考えたくもないが、答は,ほとんど100%の確率で“死”だ。

 そんな状況の中、この事件は起きた。

 チームダガーのメンバーに加えてもらった私は、仲間の練習をサポートするため前釜の下(つまり釜の口の前)の、瀞場と言うには速すぎる流れの中で、レスキューのためカヤックに乗って待機していた。 陸上からのロープレスキューに失敗した場合が私の出番だ。

 知らない男性のパドラーが流されて来た。 彼をスターンのグラブループにつかまらせ、左岸に向かって牽引していった。 左岸側は直径20m以上の大きなエディーになっているのだが、なかなか前に進まない。 やけに水が重い。 無いように見えてもエディー内の水流が強いのだろう。

 ふと上流側を見ると、岩の上でロープレスキューをしている連中が、こちらに向かって何か叫んでいるようだ。 しきりに本流側を指さして、どうやら私に、本流に流された何かを取りに行け、と言っているようだ。 しかし、言葉は瀬音にかき消されて、まったく聞き取れない。 指さす方向を探しても、何も見えない。
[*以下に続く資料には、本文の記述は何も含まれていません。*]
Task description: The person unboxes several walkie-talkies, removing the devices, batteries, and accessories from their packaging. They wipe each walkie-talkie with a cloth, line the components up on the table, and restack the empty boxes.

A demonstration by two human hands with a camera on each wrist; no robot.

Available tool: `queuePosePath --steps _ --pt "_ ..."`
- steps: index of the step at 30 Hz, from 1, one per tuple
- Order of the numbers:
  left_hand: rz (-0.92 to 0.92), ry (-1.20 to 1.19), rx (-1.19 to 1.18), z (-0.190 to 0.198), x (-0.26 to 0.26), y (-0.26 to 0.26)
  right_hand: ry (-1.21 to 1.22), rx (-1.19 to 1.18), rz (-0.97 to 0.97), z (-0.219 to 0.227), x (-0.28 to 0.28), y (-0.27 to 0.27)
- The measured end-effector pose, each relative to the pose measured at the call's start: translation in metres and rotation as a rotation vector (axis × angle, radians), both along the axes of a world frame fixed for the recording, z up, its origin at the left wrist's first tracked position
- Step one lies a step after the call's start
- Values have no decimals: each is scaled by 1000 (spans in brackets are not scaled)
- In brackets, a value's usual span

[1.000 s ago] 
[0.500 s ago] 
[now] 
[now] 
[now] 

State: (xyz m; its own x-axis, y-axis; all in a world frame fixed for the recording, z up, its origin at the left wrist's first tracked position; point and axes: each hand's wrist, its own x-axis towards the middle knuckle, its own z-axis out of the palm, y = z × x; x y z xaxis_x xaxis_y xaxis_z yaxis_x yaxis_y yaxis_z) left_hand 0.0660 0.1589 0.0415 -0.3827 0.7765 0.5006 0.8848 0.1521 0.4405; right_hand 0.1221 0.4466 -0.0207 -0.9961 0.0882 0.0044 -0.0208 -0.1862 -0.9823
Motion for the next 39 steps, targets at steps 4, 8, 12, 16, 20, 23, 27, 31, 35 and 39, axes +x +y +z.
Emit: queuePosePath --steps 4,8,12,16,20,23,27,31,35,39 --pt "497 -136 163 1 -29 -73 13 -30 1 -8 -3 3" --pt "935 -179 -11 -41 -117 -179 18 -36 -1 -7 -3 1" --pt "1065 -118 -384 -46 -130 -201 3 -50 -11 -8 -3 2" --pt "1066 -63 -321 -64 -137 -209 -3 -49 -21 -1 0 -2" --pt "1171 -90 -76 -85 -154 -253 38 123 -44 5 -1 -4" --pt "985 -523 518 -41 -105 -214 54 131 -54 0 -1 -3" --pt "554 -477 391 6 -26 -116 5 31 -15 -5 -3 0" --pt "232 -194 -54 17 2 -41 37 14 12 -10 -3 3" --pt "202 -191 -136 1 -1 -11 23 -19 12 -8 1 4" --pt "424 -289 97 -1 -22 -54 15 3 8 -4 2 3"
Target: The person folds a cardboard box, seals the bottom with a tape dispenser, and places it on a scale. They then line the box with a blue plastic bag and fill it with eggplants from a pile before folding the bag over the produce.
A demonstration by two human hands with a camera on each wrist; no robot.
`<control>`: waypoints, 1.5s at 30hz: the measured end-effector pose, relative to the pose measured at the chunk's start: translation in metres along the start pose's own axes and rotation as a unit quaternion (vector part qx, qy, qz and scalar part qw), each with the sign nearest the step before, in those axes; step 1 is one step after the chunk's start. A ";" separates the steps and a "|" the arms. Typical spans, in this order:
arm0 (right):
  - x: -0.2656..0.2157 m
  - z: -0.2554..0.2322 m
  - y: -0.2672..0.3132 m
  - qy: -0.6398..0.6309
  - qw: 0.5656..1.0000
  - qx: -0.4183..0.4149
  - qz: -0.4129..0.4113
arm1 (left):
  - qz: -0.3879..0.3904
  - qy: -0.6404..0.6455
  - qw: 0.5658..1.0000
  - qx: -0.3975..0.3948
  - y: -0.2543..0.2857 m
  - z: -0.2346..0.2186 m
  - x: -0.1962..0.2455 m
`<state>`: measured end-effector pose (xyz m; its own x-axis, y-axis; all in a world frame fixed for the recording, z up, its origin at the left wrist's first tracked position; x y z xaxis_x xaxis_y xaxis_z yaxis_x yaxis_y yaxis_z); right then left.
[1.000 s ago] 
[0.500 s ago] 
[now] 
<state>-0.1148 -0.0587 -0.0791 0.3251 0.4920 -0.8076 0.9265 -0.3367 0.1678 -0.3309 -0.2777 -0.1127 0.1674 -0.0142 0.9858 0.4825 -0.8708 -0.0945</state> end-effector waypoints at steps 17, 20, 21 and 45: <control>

 パドルでも流したのだろうか。 オイ、こっちは人間をレスキューしてんだぞ、パドルなんかあきらめろ。 そう思いつつ左岸に向けて漕いでいたが、やけに陸上の様子がおかしい。

 この時私はエディーの中央を過ぎ、左岸まで10mを切っていた。 この位置からならば流れに乗っていけば左岸の浅瀬にたどり着けるはずと思い、「どうも様子が変だ、泳げるか?」 と彼に尋ねると、「ありがとう、もう大丈夫」 との返事。 私は彼を泳がせ本流側へ引き返した。

 この時点で私は、まだ事の重大さを理解していなかった。

 陸上から指さす方向に漕いでいったが、何も見えない。 いったい何の騒ぎかと思いつつ本流に入っていくと、目の前にポッとH嬢の頭が現れた。 そうか、Hちゃんが流されていたのか。 彼女はおびえきった顔で放心状態のようだ。 「はい、スターンにつかまってー」 何とかスターンにつかまっているものの、相当怖かったようで、いつもの笑顔が無いどころか顔面蒼白だ。 「もう大丈夫だよ」 と声をかけながら左岸まで漕いだ。 彼女は相当鍛えられているはずなのに、やっぱり女の子だな、と思った。

 「もう大丈夫、足が着くはずだよ」  よろけながら岸に上がった彼女がライフジャケットをつけていないことに、私は最後まで気づかなかった。

 彼女は、沈脱したカヤッカーをレスキューしようと、岸からロープを投げた瞬間にバランスを崩して瀬の中に落ちた。 不幸にも彼女はライフジャケットを着用していなかった。 これは、“不運”ではなく、自ら招いた“不幸”だった。 ロープを投げるために待機していたはずなのだから、ヘルメットとライフジャケットは必須だったはずだ。

 しかし、他の全ての偶然が、彼女に味方した。

 もし、私の牽引していた男性パドラーがもう少し弱っていたら、あるいはエディーの流れが違っていたら、私は間違いなく彼を岸まで牽引していっただろう。
 もし、彼女の浮かび上がった位置が私の視線とホンの少しずれていたら、波間に隠れた彼女を発見できなかったかもしれない。